US Travel Association statistics show that a combination of ill-will from potential foreign visitors, declining meeting attendance and economic concerns is negatively impacting travel
Whether any potential short-term pain is rewarded with greater future prosperity remains to be seen.
To gauge the tariff fallout, Vendelux gathered feedback from veteran event professionals and brand marketers to determine how attendees will be affected by the current trade winds…
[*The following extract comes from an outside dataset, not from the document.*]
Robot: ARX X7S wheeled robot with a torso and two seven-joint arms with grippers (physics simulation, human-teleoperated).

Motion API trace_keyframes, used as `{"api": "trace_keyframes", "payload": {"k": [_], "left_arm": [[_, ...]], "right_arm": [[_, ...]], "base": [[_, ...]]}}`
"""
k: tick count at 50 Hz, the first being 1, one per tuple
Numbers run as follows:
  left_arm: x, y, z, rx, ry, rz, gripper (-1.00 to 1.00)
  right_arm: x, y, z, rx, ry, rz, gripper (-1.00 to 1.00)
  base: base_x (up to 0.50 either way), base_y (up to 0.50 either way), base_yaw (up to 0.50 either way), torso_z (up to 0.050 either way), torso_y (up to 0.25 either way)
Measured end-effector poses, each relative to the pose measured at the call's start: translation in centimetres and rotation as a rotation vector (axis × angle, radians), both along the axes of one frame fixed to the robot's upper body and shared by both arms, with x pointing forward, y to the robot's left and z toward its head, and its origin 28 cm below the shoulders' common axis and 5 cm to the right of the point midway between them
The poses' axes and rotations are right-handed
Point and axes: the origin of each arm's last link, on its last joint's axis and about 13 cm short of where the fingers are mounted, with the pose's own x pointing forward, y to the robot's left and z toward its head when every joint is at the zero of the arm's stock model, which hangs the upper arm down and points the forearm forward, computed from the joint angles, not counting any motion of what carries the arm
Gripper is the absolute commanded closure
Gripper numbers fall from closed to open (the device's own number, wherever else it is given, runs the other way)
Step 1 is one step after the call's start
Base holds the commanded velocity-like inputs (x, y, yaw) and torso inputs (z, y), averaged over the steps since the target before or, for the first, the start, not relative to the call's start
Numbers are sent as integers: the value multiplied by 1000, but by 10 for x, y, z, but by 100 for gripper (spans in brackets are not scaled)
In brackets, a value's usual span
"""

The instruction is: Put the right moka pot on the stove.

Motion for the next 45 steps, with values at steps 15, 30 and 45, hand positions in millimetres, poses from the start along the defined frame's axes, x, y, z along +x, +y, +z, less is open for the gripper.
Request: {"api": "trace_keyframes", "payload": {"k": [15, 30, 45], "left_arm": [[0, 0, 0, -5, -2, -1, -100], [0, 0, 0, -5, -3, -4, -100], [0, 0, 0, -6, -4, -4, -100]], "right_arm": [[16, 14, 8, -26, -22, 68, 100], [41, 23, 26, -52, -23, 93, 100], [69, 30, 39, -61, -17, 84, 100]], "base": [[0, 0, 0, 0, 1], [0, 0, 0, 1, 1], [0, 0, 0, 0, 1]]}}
“Tariffs are affecting attendees directly—by raising the price of participation while shrinking the experience they receive in return. At the property level, our Avendra Flash procurement reports have shown sustained month-over-month increases since January and are forecast to continue to increase: Coffee prices are up over 25%, eggs have spiked between 20-29% and proteins like chicken, pork, and beef are all experiencing double-digit inflation. Produce, baked goods and seafood are now categorized as ‘tight supply,’ meaning even when you can source it, it may not arrive on time or at all. All of this means that when we plan and deliver a daily menu, we’re having to reduce offerings, adjust menus or cut meals altogether to help meet budgets.
The attendee feedback in internal post-event surveys and public reviews we’ve seen over the last three months is literally the writing on the wall. Attendees are noticing when the coffee runs out before the first break ends, when a plated lunch is swapped for a boxed sandwich or when food and beverage upgrades that used to be included now come with an extra fee. These cuts might look small on paper, but they’re adding up to a real perception shift in value.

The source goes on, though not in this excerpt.